HL Deb 07 June 2000 vol 613 cc1122-5

3 p.m.

Lord Pilkington of Oxenford

asked Her Majesty's Government:

Whether they have any plans to promote a reduction in the proportion of children from independent schools who are admitted to United Kingdom universities.

The Minister of State, Department for Education and Employment (Baroness Blackstone)

The Government are committed to widening participation in higher education. The university funding system has been changed to give additional support for those students who are likely to need it most. We are financing summer schools to encourage young people to raise their sights, and we are supporting a variety of schemes to improve access to higher education. We want all young people with the potential to benefit from higher education to be admitted to university, whatever their background.

Lord Pilkington of Oxenford

My Lords, I thank the Minister for her reply. However, does she agree with me that, in general, it is an infringement of academic freedom for the Government to interfere in university admissions? I say this particularly because every university in the country has said that it wants to admit able pupils of every class and from every school and has given great attention to widening the entry process. Therefore, why make the universities responsible for the weaknesses of a state education system?

Baroness Blackstone

My Lords, the Government have been working with the Committee of Vice-Chancellors and Principals and with the top research universities for some time to widen participation in universities. Our agenda is the same. I believe that it is accepted by many of my former colleagues in the CVCP that this is a challenge to all of us. There is no question of interference. The Government are perfectly well aware that admissions policies, their detail and how they are implemented are matters for the universities. Indeed, it was your Lordships' House—I remember the occasion well—that, rightly, made it absolutely clear that the details of the way in which students are admitted to universities is a matter for those universities. However, in the interest of promoting equal opportunities, it is perfectly right and appropriate that governments should provide incentives and encouragement to universities to deal with access problems.

Lord Tomlinson

My Lords, will my noble friend the Minister agree with me, and confirm, that 65 per cent of all students who gain three As at A-level come from the state sector and only 35 per cent from the independent sector, whereas figures for entry to Oxford are 53 per cent and 47 per cent respectively?

Baroness Blackstone

My Lords, I can confirm the figures just given by my noble friend. Indeed, they have been widely available in the public domain over the past few days. I applaud the work that Professor Colin Lucas, the Vice-Chancellor of the University of Oxford, is undertaking in order to widen participation. In a report produced by the University of Oxford last year, it was made clear that this was a problem and one which the university wished to crack. The Government will continue to work with Professor Lucas and his colleagues in attempting to widen participation.

Baroness Blatch

My Lords, Section 6813) of the Further and Higher Education Act 1992 forbids the Secretary of State to fund institutions on the basis of the "criteria" that they use for "the admission of students". In the light of the description of the Chancellor of the Exchequer of admission procedures at Magdalen College in Oxford as a "scandal", can the Minister say whether it is the Government's intention to reform the law in order to use funding to reward or punish universities?

Baroness Blackstone

No, my Lords.

Baroness Sharp of Guildford

My Lords, is the Minister not aware of the inconsistency of the Government's stance on this particular issue? If the Government are genuinely anxious to widen participation and to reduce the access barriers to our top universities, why have they pursued a policy of imposing tuition fees and abolishing maintenance grants? And why do they now seem to be acquiescing in plans for top-up fees?

Baroness Blackstone

My Lords, perhaps I may begin with the point about top-up fees. The Government are not acquiescing. We have made the position absolutely clear; indeed, we legislated and took reserve powers to make it impossible for universities to charge top-up fees. We also made it clear that, if they did so, we would reduce their grants.

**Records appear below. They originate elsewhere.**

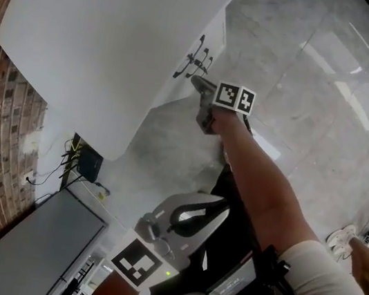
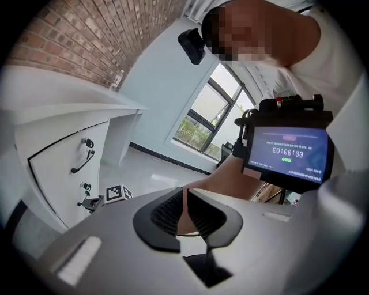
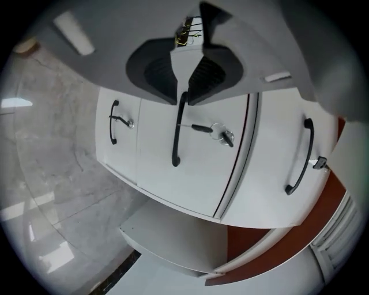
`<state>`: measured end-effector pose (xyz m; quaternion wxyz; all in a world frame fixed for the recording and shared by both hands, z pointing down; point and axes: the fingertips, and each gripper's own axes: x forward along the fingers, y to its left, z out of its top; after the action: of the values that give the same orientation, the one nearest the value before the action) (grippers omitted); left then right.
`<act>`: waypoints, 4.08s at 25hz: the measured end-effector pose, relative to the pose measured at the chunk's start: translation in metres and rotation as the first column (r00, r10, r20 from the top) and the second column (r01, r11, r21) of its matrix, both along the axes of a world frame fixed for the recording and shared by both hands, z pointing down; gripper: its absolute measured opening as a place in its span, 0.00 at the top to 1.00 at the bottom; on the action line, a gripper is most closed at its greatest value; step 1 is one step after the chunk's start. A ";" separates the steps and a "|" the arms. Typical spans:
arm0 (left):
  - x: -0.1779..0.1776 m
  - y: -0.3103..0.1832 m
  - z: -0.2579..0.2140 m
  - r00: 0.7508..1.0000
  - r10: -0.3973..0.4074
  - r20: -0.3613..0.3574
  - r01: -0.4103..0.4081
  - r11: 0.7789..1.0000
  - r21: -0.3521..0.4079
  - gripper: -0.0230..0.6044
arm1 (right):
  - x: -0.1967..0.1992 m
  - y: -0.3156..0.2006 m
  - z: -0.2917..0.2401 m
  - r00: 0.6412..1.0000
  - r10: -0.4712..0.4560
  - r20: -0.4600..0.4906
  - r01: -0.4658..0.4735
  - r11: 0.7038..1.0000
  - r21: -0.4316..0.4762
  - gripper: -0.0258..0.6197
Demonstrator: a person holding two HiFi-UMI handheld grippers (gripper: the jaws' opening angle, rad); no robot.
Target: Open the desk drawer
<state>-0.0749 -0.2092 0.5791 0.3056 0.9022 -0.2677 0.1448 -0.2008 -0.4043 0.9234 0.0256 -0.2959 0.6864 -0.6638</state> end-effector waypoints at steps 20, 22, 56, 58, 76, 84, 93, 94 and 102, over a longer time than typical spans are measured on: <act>0.000 -0.014 0.021 1.000 0.001 -0.021 -0.002 0.999 -0.033 0.91 | -0.002 -0.021 0.008 0.988 0.092 0.128 -0.085 0.994 -0.065 0.93; 0.001 -0.013 0.020 1.000 0.000 -0.027 -0.001 0.999 -0.032 0.91 | 0.005 -0.017 0.008 0.987 0.097 0.127 -0.088 0.994 -0.070 0.93; 0.021 0.012 -0.006 0.994 0.067 -0.082 -0.068 0.998 -0.008 0.91 | 0.101 0.042 0.010 0.989 0.146 0.027 -0.143 0.985 -0.096 0.93; 0.022 0.014 -0.007 0.994 0.066 -0.082 -0.067 0.998 -0.008 0.91 | 0.101 0.041 0.009 0.989 0.144 0.015 -0.142 0.986 -0.084 0.93; 0.032 0.035 -0.042 0.994 0.077 -0.082 -0.075 0.997 0.024 0.91 | 0.144 0.082 -0.026 0.982 0.055 -0.182 -0.055 0.998 0.007 0.90; 0.032 0.065 -0.111 0.994 0.064 -0.091 -0.058 0.996 0.067 0.91 | 0.160 0.125 -0.109 0.941 -0.084 -0.327 0.119 0.989 0.090 0.92; 0.026 0.110 -0.197 0.991 0.023 -0.134 -0.007 0.993 0.120 0.92 | 0.173 0.186 -0.230 0.813 -0.275 -0.514 0.414 0.893 0.178 0.96; 0.021 0.118 -0.205 0.990 0.015 -0.138 0.002 0.993 0.120 0.93 | 0.172 0.198 -0.244 0.795 -0.295 -0.531 0.448 0.874 0.185 0.96; -0.009 0.175 -0.267 0.988 -0.006 -0.152 0.028 0.990 0.141 0.95 | 0.149 0.273 -0.355 0.704 -0.350 -0.618 0.592 0.770 0.237 0.96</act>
<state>-0.0834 -0.0344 0.3117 0.2610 0.9278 -0.2610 0.0537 -0.0522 -0.1315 0.5684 -0.2808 -0.2669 0.8435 -0.3721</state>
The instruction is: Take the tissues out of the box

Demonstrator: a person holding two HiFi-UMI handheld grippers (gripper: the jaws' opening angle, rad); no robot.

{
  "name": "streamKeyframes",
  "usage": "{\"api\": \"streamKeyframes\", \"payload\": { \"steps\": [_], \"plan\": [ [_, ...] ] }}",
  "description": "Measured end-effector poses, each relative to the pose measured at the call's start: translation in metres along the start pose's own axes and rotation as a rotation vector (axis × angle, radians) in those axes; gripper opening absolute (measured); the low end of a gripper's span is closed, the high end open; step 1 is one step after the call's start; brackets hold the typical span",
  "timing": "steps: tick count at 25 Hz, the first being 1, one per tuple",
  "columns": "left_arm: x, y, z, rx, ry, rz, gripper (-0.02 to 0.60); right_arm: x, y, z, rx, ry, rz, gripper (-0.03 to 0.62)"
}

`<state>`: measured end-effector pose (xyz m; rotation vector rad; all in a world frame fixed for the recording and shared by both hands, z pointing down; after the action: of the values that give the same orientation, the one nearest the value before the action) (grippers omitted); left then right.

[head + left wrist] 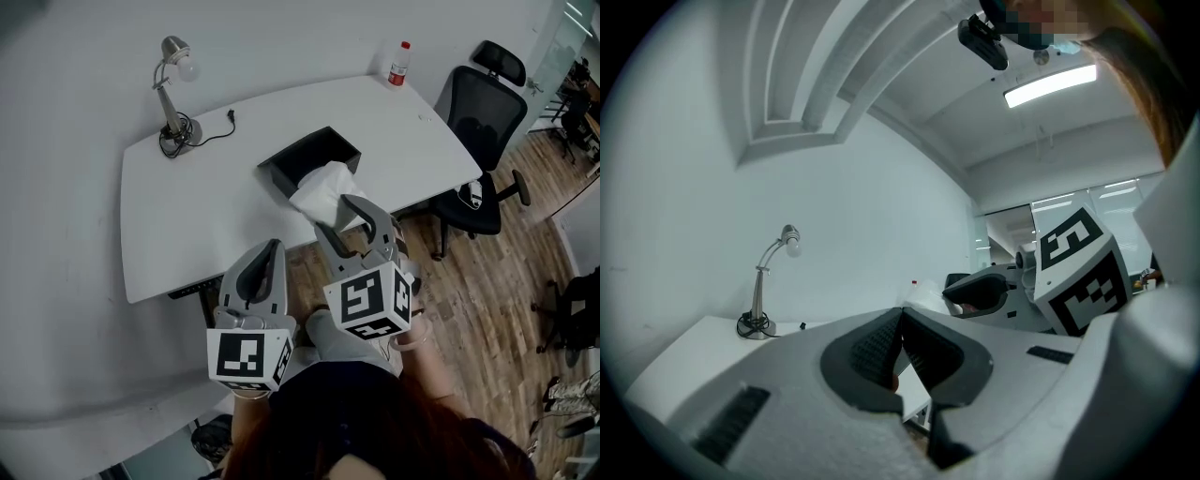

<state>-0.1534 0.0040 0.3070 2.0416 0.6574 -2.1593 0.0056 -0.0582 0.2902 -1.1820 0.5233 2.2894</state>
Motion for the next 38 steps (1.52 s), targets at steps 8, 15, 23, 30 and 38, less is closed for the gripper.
{"api": "streamKeyframes", "payload": {
  "steps": [8, 15, 23, 30, 38],
  "plan": [
    [-0.001, -0.003, -0.011, -0.004, -0.001, 0.004, 0.025, 0.002, -0.024, 0.004, -0.010, 0.002, -0.015, 0.232],
    [0.000, -0.003, -0.035, 0.000, 0.008, 0.007, 0.025, -0.003, -0.046, -0.001, -0.001, 0.001, -0.034, 0.230],
    [0.011, -0.014, -0.074, 0.022, 0.034, 0.009, 0.025, -0.009, -0.077, -0.008, 0.033, 0.006, -0.058, 0.230],
    [0.016, -0.032, -0.098, 0.059, 0.049, 0.015, 0.025, -0.011, -0.103, -0.006, 0.054, 0.012, -0.085, 0.229],
    [0.020, -0.051, -0.121, 0.072, 0.056, 0.020, 0.025, -0.009, -0.131, -0.001, 0.060, 0.018, -0.107, 0.229]
  ]
}}
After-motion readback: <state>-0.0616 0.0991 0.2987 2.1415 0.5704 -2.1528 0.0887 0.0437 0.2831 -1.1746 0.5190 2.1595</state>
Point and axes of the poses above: the fingertips, and each gripper's own axes: y forward along the fingers, z to its left, x out of its top, the point moved 10 cm from there along -y, backward along the fingers, and after that the axes turned 14 degrees about -z, right-handed, at the moved point
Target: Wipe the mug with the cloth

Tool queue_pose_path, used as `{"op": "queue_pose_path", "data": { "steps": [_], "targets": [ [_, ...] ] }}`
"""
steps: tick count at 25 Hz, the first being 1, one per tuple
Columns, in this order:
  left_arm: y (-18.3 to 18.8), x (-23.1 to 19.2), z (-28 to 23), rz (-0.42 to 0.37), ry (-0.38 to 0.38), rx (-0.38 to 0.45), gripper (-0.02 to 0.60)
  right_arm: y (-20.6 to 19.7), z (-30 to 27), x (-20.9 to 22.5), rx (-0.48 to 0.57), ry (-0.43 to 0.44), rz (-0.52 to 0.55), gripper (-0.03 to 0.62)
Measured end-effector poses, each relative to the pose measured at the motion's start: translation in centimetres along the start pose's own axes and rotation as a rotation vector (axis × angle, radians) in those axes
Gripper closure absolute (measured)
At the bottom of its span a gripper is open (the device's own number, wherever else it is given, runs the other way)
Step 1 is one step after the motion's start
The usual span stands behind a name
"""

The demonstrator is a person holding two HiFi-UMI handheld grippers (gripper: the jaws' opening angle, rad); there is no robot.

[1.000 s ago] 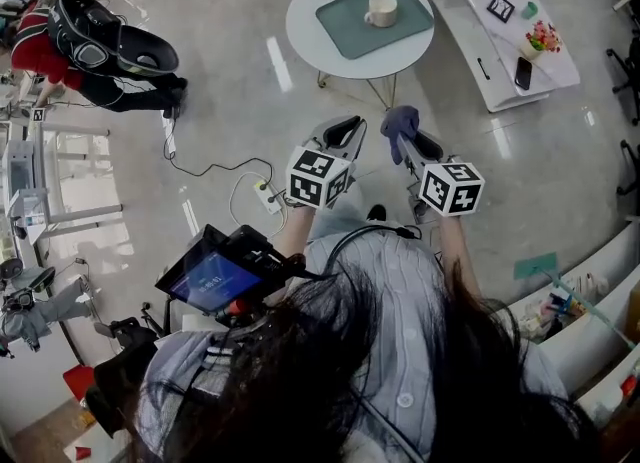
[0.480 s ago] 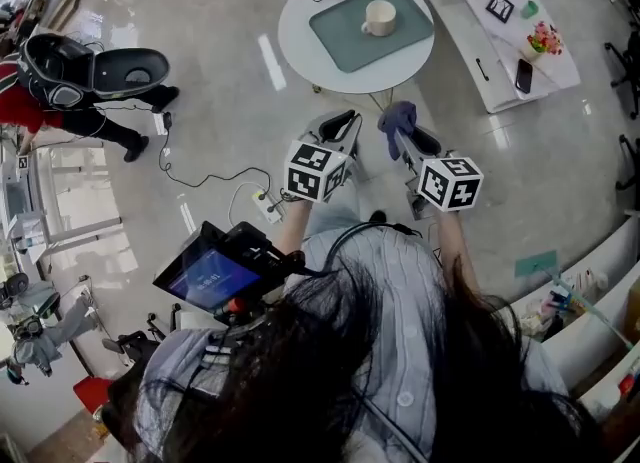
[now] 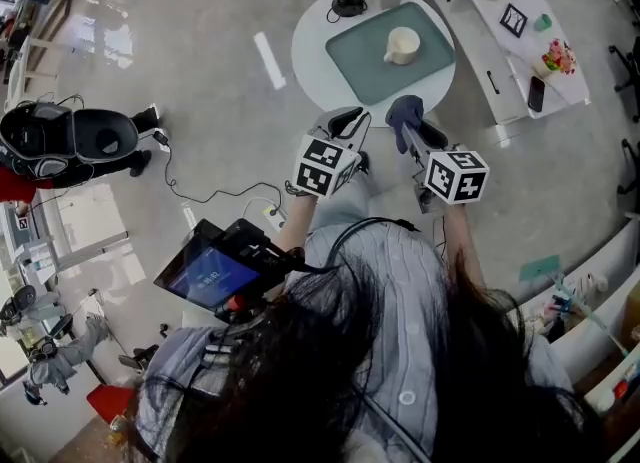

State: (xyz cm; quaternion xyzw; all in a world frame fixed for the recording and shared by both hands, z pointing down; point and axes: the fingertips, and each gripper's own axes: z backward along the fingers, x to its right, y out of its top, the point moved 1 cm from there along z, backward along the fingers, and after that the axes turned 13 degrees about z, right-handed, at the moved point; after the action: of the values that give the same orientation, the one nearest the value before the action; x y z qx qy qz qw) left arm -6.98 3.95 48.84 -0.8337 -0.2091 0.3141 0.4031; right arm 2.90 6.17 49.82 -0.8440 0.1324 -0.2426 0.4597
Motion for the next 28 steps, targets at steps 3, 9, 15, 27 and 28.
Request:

On the noble Baroness's wider point, I should point out to her—I am surprised that she is unaware of this—that there has been no reduction in the number of applicants and, indeed, in the number of students going to university from lower-income groups as a result of the changes in the student support regime and the introduction of tuition fees. Tuition fees are not paid by over one-third of young people; indeed, they pay no fees whatever. When the threshold is raised next year, that figure will rise to 40 per cent.

Lord St John of Fawsley

My Lords, does the noble Baroness agree—

Lord Desai

My Lords, does my noble friend agree—

Noble Lords


Lord Carter

My Lords, I should remind the House that the time limit of 30 minutes for Questions has now expired.

Lord St John of Fawsley

My Lords, I wish to ask this question. It is a point of order. Is it in order to have premature interventions from the Front Bench which prevent Back-Bench Members of this House having a say on a vitally important Question?